Now AYP has to find buyers for its new juice. And it has to explain to Allegheny shareholders why it is acquiring generation capability at a time when others in the industry are thinking about getting rid of it.

The country already has more generators than it needs, Wall Street analysts say. And as deregulation increasingly lets people shop around for power, forcing down the price of a kilowatt, generation companies are expected to have a harder time making a profit.

AYP's unit "is not going to be a big driver of earnings-per-share going forward" for Allegheny, said Gary F. Hovis, who follows utilities for Argus Research in New York. Hovis did call $170 million for the asset "a good price."

But all electric utilities, he said, "are operating in a mature industry. They're not going to go out of business, but there's no growth there as far as sales of electricity are concerned."

Thomas Kalup, AYP's energy markets director, acknowledged that AYP's Fort Martin plant won't hit its financial stride immediately. "We know that, in the near term, we don't recover our fixed costs," he said. "But we're obviously bullish on the future. We think that capacity will have a value down the road."

Close to the coal fields, the Fort Martin plant can generate electricity at a relatively low cost. And its location, Kalup said, will let it sell electricity from the East Coast to Indiana.

Fort Martin has two units; Allegheny owns the other 1.5 units of XTC capacity there. AYP's half-generator isn't working now. It's getting maintenance and is expected to go back online in late November.

But Kalup and his colleagues have been trying all fall to line up buyers for its electricity. The Fort Martin asset is AYP's first generator.
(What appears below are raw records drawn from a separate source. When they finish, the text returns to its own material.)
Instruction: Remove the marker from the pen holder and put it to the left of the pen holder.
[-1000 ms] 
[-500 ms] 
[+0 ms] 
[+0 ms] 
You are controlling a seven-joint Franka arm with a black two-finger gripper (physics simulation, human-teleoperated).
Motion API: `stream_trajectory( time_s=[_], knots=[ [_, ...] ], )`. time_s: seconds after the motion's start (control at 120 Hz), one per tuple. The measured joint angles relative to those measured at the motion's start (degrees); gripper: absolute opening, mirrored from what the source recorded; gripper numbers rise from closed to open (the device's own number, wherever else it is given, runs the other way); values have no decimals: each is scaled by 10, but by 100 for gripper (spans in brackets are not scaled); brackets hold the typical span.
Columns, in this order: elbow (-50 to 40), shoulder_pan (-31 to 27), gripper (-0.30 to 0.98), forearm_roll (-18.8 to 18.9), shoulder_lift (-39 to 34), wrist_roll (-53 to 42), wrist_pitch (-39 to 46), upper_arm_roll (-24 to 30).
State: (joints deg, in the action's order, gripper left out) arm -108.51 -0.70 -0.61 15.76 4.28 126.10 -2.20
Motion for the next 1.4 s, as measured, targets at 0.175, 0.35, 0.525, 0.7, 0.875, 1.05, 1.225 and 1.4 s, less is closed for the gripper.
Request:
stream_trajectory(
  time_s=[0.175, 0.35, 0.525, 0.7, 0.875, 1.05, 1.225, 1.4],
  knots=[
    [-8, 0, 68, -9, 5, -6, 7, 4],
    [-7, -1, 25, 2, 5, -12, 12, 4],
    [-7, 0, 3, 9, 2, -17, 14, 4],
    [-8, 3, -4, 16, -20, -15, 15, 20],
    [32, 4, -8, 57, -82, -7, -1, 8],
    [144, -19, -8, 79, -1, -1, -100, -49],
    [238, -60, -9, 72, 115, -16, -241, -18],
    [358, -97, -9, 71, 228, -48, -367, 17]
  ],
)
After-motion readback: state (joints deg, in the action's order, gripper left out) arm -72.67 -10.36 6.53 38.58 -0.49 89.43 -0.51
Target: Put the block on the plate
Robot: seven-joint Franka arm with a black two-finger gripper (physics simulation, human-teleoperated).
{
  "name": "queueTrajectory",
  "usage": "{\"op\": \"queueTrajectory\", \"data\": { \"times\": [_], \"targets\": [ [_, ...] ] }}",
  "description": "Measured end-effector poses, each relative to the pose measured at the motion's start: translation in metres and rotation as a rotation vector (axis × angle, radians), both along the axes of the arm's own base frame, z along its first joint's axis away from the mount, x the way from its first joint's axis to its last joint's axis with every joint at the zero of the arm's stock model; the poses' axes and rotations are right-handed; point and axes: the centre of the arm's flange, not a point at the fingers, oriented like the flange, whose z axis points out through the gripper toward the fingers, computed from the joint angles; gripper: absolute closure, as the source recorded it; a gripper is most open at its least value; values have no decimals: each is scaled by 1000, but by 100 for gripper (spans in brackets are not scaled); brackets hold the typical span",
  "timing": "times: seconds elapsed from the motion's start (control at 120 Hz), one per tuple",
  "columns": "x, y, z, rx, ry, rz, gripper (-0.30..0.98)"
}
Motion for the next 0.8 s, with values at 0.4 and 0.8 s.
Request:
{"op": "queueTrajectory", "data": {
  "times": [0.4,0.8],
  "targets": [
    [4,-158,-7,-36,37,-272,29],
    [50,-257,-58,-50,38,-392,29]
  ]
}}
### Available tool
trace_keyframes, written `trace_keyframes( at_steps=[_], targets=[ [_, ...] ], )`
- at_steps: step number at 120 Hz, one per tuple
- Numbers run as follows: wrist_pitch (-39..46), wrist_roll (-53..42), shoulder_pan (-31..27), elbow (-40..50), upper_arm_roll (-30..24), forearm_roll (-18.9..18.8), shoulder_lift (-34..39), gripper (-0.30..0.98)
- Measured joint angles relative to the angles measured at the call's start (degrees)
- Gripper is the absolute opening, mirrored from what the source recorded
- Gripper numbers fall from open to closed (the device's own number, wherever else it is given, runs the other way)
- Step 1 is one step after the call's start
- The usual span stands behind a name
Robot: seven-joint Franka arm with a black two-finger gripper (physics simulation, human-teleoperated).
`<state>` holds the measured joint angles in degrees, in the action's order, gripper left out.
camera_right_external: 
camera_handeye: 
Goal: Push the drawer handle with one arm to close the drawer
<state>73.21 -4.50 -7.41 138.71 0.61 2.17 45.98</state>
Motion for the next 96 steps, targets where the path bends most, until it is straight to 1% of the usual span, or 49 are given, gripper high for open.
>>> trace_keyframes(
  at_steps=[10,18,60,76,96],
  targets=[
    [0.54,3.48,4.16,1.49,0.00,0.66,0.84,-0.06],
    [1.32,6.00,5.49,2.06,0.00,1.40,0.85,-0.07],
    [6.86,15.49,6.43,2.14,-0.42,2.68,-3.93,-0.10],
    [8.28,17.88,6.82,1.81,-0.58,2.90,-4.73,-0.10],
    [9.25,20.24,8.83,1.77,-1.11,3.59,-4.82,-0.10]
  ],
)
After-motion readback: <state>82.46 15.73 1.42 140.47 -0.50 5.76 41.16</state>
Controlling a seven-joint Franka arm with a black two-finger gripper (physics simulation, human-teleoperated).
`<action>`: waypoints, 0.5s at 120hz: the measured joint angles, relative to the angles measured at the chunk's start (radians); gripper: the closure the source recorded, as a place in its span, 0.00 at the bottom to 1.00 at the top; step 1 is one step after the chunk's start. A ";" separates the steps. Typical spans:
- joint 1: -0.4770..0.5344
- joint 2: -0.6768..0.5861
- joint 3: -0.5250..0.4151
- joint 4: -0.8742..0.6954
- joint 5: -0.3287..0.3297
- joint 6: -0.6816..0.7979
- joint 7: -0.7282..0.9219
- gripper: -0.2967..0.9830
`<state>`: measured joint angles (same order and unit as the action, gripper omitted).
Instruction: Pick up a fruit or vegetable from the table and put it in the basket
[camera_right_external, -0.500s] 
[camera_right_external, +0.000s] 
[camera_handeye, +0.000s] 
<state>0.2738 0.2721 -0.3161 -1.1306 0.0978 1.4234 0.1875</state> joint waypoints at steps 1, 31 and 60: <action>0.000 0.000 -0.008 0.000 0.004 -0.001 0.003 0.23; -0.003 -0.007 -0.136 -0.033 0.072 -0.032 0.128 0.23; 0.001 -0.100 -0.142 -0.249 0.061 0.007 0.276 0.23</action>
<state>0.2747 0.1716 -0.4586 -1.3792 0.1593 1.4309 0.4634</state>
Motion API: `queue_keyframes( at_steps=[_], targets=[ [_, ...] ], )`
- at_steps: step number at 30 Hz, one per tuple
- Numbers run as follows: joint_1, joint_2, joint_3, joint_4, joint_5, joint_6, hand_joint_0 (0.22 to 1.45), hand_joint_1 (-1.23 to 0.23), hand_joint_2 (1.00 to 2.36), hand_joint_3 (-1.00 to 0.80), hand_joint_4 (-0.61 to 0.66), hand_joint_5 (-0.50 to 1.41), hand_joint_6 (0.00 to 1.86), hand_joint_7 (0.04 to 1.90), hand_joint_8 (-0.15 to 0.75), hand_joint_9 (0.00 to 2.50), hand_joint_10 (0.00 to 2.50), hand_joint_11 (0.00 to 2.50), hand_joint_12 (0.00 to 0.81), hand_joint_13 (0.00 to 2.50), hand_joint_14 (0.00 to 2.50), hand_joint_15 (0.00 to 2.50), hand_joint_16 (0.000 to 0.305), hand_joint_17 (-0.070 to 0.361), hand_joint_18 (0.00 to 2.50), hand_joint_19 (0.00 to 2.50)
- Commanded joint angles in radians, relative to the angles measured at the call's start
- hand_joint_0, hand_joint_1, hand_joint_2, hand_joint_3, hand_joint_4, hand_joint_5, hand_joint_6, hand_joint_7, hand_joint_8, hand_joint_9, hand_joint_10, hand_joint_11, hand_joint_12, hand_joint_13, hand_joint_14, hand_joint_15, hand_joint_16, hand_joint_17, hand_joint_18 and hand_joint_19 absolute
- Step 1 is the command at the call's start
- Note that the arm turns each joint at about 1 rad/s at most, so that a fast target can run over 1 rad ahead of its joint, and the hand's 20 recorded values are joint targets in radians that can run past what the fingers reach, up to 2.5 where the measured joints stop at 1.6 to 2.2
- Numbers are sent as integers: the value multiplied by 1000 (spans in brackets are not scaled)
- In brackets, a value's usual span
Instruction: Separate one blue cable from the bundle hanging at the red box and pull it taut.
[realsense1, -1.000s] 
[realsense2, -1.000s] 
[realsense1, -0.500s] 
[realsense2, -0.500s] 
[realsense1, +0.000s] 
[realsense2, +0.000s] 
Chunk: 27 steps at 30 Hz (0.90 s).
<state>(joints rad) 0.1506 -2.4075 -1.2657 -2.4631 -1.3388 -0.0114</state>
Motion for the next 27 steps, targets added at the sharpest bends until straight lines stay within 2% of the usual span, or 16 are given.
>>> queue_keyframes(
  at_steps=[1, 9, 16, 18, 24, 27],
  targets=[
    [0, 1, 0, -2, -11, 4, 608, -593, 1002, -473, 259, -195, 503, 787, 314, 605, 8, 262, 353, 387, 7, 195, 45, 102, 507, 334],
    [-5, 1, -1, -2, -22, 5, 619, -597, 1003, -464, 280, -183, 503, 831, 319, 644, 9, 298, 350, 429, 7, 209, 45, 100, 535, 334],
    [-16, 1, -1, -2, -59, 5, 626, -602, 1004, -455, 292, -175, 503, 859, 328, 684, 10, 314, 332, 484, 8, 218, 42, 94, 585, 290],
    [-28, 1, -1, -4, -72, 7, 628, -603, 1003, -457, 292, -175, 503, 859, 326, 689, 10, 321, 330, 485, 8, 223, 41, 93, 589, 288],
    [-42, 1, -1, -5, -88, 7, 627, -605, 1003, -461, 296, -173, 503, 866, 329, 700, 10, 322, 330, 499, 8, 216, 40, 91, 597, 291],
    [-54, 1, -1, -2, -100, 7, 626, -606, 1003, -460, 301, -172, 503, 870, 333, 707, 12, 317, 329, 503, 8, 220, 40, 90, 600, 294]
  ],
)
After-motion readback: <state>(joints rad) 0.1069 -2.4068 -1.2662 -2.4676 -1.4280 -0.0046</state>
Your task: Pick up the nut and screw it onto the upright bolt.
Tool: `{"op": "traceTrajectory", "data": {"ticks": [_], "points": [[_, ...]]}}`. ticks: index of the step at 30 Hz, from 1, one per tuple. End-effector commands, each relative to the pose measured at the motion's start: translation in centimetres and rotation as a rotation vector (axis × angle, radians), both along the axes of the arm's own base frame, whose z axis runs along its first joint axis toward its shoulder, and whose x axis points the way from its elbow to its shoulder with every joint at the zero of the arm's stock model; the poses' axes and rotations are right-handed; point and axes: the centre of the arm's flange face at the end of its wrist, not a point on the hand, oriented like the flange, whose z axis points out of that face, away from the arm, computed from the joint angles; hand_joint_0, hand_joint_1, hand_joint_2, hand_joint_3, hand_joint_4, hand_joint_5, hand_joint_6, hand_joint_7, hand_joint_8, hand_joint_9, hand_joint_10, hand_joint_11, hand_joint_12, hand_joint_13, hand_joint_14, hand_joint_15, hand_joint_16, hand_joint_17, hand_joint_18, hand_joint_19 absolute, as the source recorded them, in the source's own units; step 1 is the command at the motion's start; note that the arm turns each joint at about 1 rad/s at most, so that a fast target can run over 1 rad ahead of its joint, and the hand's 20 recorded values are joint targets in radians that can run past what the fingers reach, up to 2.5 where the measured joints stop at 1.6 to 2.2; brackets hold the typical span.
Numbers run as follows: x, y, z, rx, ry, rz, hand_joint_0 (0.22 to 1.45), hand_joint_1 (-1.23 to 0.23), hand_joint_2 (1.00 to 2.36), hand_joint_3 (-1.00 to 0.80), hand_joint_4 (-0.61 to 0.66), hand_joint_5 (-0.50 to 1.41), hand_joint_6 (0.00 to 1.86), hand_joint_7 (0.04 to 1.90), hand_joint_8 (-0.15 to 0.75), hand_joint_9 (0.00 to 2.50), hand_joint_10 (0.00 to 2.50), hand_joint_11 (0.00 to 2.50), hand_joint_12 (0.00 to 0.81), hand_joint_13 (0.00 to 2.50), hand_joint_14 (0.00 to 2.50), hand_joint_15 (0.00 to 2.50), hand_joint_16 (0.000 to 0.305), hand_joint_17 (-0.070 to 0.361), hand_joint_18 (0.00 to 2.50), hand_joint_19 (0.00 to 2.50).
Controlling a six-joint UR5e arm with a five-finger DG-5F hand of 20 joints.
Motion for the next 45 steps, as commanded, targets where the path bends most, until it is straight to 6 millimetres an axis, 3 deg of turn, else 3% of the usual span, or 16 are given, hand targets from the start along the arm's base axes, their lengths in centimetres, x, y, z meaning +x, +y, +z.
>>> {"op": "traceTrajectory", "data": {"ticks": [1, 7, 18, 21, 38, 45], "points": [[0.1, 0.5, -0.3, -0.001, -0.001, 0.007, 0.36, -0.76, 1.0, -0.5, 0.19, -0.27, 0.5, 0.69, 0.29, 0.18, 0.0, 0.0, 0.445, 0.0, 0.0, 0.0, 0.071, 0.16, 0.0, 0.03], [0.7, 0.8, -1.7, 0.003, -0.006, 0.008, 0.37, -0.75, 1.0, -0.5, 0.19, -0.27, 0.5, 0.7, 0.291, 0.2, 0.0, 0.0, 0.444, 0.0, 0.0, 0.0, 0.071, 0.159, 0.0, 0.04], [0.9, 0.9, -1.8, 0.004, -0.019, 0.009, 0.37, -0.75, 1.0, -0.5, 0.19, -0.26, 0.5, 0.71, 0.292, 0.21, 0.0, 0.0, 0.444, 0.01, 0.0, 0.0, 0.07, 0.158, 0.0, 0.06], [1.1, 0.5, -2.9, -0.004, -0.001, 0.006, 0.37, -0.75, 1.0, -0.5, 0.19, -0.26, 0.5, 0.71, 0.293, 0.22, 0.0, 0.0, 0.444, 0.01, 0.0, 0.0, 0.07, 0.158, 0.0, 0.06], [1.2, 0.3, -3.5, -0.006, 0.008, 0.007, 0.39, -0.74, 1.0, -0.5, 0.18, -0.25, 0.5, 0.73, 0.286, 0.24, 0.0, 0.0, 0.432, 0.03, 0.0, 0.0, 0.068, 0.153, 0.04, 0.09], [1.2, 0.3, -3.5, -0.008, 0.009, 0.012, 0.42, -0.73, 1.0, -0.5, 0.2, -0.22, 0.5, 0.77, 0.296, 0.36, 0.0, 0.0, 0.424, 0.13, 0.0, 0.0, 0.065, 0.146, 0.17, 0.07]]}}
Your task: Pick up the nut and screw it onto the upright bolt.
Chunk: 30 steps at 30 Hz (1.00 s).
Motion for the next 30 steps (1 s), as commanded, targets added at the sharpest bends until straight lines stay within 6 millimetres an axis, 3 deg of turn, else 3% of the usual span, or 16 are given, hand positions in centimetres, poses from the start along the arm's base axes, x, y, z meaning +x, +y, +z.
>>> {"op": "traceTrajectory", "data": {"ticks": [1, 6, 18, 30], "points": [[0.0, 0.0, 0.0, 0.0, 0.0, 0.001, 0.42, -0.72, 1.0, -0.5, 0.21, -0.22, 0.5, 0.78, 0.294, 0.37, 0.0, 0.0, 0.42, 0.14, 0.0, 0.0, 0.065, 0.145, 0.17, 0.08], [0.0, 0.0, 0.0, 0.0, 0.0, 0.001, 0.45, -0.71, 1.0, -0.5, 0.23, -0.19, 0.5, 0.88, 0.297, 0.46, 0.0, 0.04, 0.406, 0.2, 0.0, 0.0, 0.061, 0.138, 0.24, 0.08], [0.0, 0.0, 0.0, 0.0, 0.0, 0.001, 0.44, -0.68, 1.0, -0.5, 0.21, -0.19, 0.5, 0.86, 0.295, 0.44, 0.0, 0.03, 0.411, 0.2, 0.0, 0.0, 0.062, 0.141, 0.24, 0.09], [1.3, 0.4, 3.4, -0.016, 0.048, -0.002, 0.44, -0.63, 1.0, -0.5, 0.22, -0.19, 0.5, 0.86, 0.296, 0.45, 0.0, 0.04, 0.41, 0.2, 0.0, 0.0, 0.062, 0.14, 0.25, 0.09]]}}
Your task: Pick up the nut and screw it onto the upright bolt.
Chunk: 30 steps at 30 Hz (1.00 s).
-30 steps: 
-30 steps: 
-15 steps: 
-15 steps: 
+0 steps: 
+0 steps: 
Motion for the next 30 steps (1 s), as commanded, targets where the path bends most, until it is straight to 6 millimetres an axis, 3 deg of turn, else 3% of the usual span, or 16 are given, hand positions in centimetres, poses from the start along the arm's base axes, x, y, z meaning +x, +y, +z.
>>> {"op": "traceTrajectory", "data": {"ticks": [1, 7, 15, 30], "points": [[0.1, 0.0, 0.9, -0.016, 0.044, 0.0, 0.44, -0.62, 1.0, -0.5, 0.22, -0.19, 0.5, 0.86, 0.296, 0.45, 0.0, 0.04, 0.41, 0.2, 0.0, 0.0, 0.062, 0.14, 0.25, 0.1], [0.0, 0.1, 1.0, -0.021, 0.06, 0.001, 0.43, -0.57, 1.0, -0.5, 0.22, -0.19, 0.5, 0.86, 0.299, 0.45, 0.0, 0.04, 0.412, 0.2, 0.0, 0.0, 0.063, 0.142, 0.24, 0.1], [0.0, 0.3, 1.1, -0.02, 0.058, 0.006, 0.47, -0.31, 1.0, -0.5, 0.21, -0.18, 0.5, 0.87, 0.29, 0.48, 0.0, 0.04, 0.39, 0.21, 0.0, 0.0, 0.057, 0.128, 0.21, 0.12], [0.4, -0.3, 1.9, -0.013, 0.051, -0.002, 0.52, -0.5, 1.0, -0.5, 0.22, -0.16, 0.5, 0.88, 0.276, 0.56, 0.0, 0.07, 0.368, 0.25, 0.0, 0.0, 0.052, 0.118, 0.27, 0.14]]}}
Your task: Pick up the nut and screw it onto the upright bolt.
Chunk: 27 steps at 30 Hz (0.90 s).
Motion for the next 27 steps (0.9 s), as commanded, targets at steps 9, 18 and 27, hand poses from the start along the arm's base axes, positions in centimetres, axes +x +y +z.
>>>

"We basically bought this unit on spec," he said. "We didn't have a committed buyer. We just hit the streets, started knocking on doors" of other utilities, municipal distribution webs and rural electric cooperatives, he said.

AYP, formed by Allegheny earlier this year to take advantage of ** deregulation, has signed contracts to sell some electricity in December and is "working on annual deals for 1997," Kalup said. "What we're looking for is a good mix of longer-term deals with short-term deals."

He declined to identify the December buyers.

The kind of deal that AYP can't do, however, is with its parent company. Regulators allowed AYP to buy the Fort Martin capacity only if it agreed not to sell juice back to Allegheny.

That makes Kalup's job all the harder. But he's confident that deregulation will free up more and more buyers of free-lance electricity, and that AYP will be able to sell it to them profitably.

"The prospects are excellent," he said. "We're confident that the price of capacity will be reflected in the market, and this unit is going to be perfectly positioned to take advantage of that."

Allegheny stock fell 37.5 cents a share to $29.875 yesterday.